Movies, TV and books

LOOPER (2012) is a good time-travel thriller starring Joseph Gordon-Levitt as a present-day assassin working for a 30-years-from-now crime syndicate: Forensic science has reached the point where they can’t hide bodies so they time-toss victims back to the present and dispose of them here. As part of the job, each “looper” is eventually assigned to “close the loop” by executing his future self. However when future JGL Bruce Willis comes back, he remembers his own execution and comes prepared to avoid it—and then change history by going Terminator on the future crime lord who will eventually murder Willis’ wife. Not perfectly logical (despite mob boss Jeff Daniels’ insistence they mustn’t disturb the future, they do quite a bit of it), but well-enough constructed and solidly performed to satisfy me. Emily Blunt and Piper Perabo play women caught up the chaos.“I’m from the future and I’m telling you—learn Chinese.”
WHISKY GALORE (1949) is a delightful Ealing Studios comedy about a tiny Scots island cut off from its whisky by wartime rationing until a cargo boat crashes with 50,000 cases—which the stuffy head of the local Home Guard is determined the locals won’t get their hands on (this would double bill well with Passport to Pimlico, another Ealing film about getting around wartime rationing). Both funny and charming—it reminds me of the argument made by one book on Ealing that the core of their best films is about community, this one being dotted with colorful characters such as a dour Scots woman and a sergeant who’s all too willing to let the locals have their way. Gordon Jump plays a shy boy given courage by Demon Rum. “I have been told there are cannibals in Africa, but nobody is going to teach my son to eat human flesh!”

The fifth season of PRIMEVAL has the team falling apart as Abby and the time-traveler Matt become convinced that Guest Scientist Alexander Siddig’s experiments with the time-bending anomalies will bring about the apocalypse Matt came back here to stop; Conner, meanwhile, assists Siddig’s research in the belief it’s going to help the world. While the monster-hunting core of the show is getting a little worn (the premise being that the anomalies keep popping prehistoric and occasional far-future horrors into our time), the avert-the-future story worked pretty well (and brings about a return for their best monster, the predatory future bat-men). While I’d have been fine if they’d wrapped up with averting the apocalypse, I’m sure I’ll catch another season if it comes.

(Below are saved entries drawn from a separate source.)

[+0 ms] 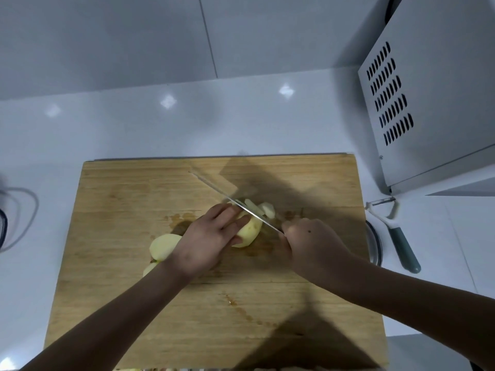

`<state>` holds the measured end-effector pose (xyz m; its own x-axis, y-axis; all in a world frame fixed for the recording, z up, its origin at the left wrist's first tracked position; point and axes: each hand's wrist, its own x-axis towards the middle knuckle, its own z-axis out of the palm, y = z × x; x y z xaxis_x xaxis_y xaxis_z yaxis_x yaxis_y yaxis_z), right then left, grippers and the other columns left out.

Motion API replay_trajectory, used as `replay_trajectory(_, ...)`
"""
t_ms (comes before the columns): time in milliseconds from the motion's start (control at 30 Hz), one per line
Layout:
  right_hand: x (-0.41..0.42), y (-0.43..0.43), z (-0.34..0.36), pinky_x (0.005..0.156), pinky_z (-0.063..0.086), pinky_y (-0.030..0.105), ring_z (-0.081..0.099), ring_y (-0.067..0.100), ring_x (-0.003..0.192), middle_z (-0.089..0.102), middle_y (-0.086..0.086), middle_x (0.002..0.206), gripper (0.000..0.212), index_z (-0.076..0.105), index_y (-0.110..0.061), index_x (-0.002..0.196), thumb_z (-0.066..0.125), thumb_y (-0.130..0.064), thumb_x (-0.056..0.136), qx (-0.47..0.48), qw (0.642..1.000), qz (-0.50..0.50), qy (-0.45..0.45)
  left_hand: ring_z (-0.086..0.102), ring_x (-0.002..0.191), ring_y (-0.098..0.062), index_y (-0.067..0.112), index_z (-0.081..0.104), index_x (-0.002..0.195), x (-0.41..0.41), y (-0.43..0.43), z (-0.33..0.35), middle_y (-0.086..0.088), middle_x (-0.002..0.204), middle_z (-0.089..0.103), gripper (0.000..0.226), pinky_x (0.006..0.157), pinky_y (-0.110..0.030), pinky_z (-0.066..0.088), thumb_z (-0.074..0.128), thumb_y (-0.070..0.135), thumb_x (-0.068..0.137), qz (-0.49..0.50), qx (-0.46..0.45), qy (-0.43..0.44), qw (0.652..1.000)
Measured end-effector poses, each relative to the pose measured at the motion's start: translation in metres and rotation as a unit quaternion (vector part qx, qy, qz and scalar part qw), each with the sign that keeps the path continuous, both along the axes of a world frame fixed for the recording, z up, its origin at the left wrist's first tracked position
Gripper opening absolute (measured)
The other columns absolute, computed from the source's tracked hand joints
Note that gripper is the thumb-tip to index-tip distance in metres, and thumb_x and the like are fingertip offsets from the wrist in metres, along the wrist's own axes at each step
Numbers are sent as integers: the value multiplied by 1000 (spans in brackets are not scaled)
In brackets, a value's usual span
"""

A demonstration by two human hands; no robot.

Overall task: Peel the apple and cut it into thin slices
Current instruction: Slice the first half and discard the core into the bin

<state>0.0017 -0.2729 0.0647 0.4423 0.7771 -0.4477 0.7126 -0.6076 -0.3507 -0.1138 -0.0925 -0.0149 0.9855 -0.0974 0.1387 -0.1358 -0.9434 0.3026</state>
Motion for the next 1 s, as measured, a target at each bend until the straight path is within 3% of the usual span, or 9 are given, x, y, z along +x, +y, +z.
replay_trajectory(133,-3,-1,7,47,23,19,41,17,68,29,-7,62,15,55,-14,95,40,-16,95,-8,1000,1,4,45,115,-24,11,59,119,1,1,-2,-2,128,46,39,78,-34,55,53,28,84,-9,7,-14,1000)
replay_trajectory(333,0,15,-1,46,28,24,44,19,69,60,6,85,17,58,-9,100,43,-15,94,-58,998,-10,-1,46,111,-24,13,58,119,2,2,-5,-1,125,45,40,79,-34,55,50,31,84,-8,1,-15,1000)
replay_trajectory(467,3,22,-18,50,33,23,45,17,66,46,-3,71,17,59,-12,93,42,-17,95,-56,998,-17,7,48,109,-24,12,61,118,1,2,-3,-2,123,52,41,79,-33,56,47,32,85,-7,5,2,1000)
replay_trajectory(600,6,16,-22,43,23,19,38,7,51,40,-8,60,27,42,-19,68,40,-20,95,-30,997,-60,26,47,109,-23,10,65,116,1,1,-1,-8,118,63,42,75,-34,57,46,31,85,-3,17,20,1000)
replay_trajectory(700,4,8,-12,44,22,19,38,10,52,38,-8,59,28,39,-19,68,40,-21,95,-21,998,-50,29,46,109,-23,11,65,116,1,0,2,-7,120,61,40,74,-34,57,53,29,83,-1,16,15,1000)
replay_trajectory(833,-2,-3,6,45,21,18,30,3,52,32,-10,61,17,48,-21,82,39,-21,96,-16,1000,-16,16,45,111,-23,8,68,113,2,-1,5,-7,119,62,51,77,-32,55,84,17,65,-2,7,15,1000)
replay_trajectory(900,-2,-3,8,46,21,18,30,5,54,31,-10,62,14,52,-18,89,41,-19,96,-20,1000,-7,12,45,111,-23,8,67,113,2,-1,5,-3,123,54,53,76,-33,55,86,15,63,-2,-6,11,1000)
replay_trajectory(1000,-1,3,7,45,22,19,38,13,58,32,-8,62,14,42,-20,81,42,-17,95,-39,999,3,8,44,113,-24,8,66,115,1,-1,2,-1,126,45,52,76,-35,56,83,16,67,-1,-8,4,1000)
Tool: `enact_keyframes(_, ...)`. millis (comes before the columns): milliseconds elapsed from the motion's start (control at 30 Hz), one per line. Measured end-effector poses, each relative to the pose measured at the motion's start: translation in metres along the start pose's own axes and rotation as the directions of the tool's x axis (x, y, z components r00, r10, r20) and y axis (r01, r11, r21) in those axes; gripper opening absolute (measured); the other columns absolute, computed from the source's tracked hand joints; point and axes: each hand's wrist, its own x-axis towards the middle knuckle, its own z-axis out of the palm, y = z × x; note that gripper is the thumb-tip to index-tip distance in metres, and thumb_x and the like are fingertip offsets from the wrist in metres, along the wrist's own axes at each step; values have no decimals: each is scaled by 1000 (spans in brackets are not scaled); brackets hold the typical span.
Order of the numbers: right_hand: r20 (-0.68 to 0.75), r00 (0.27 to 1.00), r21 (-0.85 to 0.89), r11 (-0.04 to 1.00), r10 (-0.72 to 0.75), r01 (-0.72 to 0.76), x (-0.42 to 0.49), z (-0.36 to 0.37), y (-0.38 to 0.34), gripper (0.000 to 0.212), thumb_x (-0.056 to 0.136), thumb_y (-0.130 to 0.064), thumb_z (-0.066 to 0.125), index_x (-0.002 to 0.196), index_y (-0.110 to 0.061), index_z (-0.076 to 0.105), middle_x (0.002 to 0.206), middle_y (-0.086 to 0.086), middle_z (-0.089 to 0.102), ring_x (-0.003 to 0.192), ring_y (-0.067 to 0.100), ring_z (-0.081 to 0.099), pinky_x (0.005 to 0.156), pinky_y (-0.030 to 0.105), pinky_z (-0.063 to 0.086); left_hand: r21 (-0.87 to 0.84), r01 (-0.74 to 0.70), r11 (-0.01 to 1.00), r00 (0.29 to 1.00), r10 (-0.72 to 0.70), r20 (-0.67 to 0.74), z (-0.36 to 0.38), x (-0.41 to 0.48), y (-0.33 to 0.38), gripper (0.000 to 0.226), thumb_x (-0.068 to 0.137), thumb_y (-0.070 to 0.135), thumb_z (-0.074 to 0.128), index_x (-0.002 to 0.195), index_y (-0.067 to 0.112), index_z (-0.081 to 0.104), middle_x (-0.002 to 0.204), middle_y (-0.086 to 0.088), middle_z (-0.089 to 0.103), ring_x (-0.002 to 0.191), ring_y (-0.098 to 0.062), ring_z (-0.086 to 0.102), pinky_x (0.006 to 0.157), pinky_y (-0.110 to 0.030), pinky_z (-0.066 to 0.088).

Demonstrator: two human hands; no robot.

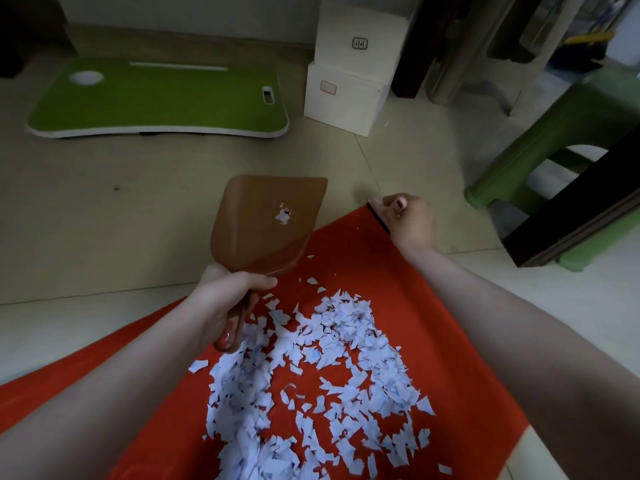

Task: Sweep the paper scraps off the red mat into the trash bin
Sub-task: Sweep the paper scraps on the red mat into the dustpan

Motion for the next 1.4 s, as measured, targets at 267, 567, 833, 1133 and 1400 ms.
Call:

THE HUNCHBACK ASSIGNMENTS is a steampunk Y/A by Arthur Slade in which a shapeshifting hunchback child is recruited by a covert British agency as a spy, then goes up against a ring of mad scientists (including what appears to be an alt.Dr. Jekyll) creating the Ultimate Weapon to take down the British government. Good; I’m guessing later volumes will reveal spymaster Mr. Socrates’ dedication to preserving the British Empire makes him just as Dark as the Clockwork Society he’s fighting here.
THE LITTLE BOOK OF PLAGIARISM by Richard Posner looks at what, exactly constitutes plagiarism and how it differs from copyright infringement, who if anyone it hurts, the flaws in the standard plagiarism defense (that the writer completely forgot the idea for his latest book wasn’t his) and the many venues in which it’s uncontroversial (“Judges usually rely on clerks to write their decisions but nobody accuses judges of plagiarism.”). I think some of Posner’s analysis of why plagiarism is more of an issue now than past centuries (Posner blames it economics, on the grounds that a crowded marketplace makes it more controversial when someone scams you away from the competition) is pretty weak—it’s true Manet lifted directly from past works to create Impressionist paintings like OLYMPIA but that has more to do with Manet’s radical reworking than a lack of interest in originality. Interesting nonetheless, but the book Stolen Words was more entertaining on this topic.